Big tech was in the crosshairs once again at one of the biggest annual gatherings of conservative politicians and personalities.

In speeches at the Conservative Political Action Conference in National Harbor, Maryland, elected officials, including Republican Sens. Eric Schmitt of Missouri and Marsha Blackburn of Tennessee, targeted big tech and the legal immunity companies enjoy under Section 230, which is being considered by the Supreme Court.

Rep. Lauren Boebert, R-Colo., said in her speech Saturday: “I have called for 230 protections to be removed from these big tech companies who are hiding behind Section 230, and they are acting like editors rather than publishers.”

But unlike at last year’s conference, speakers shied away from boosting a grand utopian vision of a conservative “parallel economy” shielded from the power of progressive values.

Instead, business leaders and elected officials shared a more weathered perspective, criticizing the failed promises of technologies like cryptocurrency, which many conservatives embraced last year. They also acknowledged the uneven odds of competing with tech behemoths and the difficulties of turning startups into companies that can eventually scale and thrive independent of politically motivated investors.

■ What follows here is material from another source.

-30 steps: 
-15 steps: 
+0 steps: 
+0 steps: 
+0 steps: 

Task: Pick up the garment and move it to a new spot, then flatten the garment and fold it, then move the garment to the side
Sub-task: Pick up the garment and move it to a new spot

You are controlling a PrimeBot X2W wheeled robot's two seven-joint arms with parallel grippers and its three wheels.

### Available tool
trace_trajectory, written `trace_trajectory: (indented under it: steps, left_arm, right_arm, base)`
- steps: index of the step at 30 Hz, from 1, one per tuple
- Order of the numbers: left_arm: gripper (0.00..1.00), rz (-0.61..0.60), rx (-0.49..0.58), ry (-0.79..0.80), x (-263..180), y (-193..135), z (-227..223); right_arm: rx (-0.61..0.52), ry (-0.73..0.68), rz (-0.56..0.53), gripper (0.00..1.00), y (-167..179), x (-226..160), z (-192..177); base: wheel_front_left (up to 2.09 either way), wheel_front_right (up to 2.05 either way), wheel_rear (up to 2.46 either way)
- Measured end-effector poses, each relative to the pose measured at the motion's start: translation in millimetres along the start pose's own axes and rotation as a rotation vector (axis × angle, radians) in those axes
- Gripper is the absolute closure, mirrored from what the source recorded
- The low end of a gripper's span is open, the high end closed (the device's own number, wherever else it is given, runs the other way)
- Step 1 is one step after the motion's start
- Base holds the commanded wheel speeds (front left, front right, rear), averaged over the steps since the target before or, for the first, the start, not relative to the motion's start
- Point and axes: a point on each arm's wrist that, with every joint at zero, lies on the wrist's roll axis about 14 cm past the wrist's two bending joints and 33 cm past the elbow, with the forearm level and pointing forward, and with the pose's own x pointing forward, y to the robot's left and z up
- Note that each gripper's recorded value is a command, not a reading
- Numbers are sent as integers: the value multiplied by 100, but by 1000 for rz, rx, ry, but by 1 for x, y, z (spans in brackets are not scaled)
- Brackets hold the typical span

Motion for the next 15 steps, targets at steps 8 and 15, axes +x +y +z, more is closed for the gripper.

Former Rep. Devin Nunes, R-Calif., the CEO of former President Donald Trump’s Truth Social, spoke openly onstage Friday about the difficulties facing his and other companies in the conservative “parallel economy.

“The key was could we build something that big tech couldn’t tear down and couldn’t stop?” he said. “I will tell you there are real headwinds that we are learning, and I think this is where Congress needs to look.” 

At last year’s CPAC, Truth Social and conservative Twitter clone Gettr were front and center, with conservatives riding high on the idea of creating an alternative world in tech where conservatives could avoid what they saw as censorship and speak freely about their beliefs and values. 

Since then, crypto markets have crashed, Elon Musk took over Twitter, and Meta decided Trump could be allowed back on its platforms, including Facebook, leaving the viability of a parallel digital economy for most conservatives in question. 

But not all Big Tech was a target. Speakers repeatedly praised Musk’s Twitter and specifically the “Twitter Files” project, in which Musk released internal records about Twitter’s old regime through several journalists and pundits to illustrate political censorship at the company.  

LibsofTikTok creator Chaya Raichik criticized how big tech has treated her accounts while also boasting about her follower count on those platforms and promoting her book sold on Amazon.

Outside of Nunes’ appearance, Truth Social didn’t appear to have a notable presence at the conference, and Trump didn’t mention it in his keynote speech. Gettr, whose CEO, Jason Miller, recently left the company to work with Trump on his presidential campaign, also didn’t have a notable presence.

Tech founders at the conference said they believe some companies that were part of the “parallel economy” movement got ahead of themselves in their aspirations.

Former Trump administration official John McEntee, the founder and CEO of the conservative dating app The Right Stuff, said he thought some people who founded companies replace existing tech companies might not have understood the difficulties going in.

“I think a lot of people here had that sort of, like, ‘oh, we can do that,’ without realizing how hard tech stuff actually is and how much a user is expecting,” he said. “They don’t understand how difficult that is. You know, you want to change one thing, and then all these things on the back end have to change.”

McEntee said his company is growing its user base of 30,000 and is on a road to financial sustainability with its premium membership product, but he described the challenge of converting users who are already saturated with various offerings in the tech space.

“It’s very hard to get them to make a new profile when they already are on three other ones,” he said.

McEntee said the company’s seed round of funding, led by conservative tech mogul Peter Thiel, can at least last it until summer but that it will need to begin looking for another round of funding soon. 

Andrew Riddaugh, the CEO of Liberation Technology Services, which offers independent web hosting and development services, who also worked in the Trump White House, said he thinks the conservative companies that are finding success are the ones that are actually innovating in the tech space rather than just providing alternatives. 

“When you look back, those that worked on innovation and new user experience or new products and tools, those are the ones that you still see around,” he said. “If you don’t have something that makes you unique, users are going to default to what people already know and use.”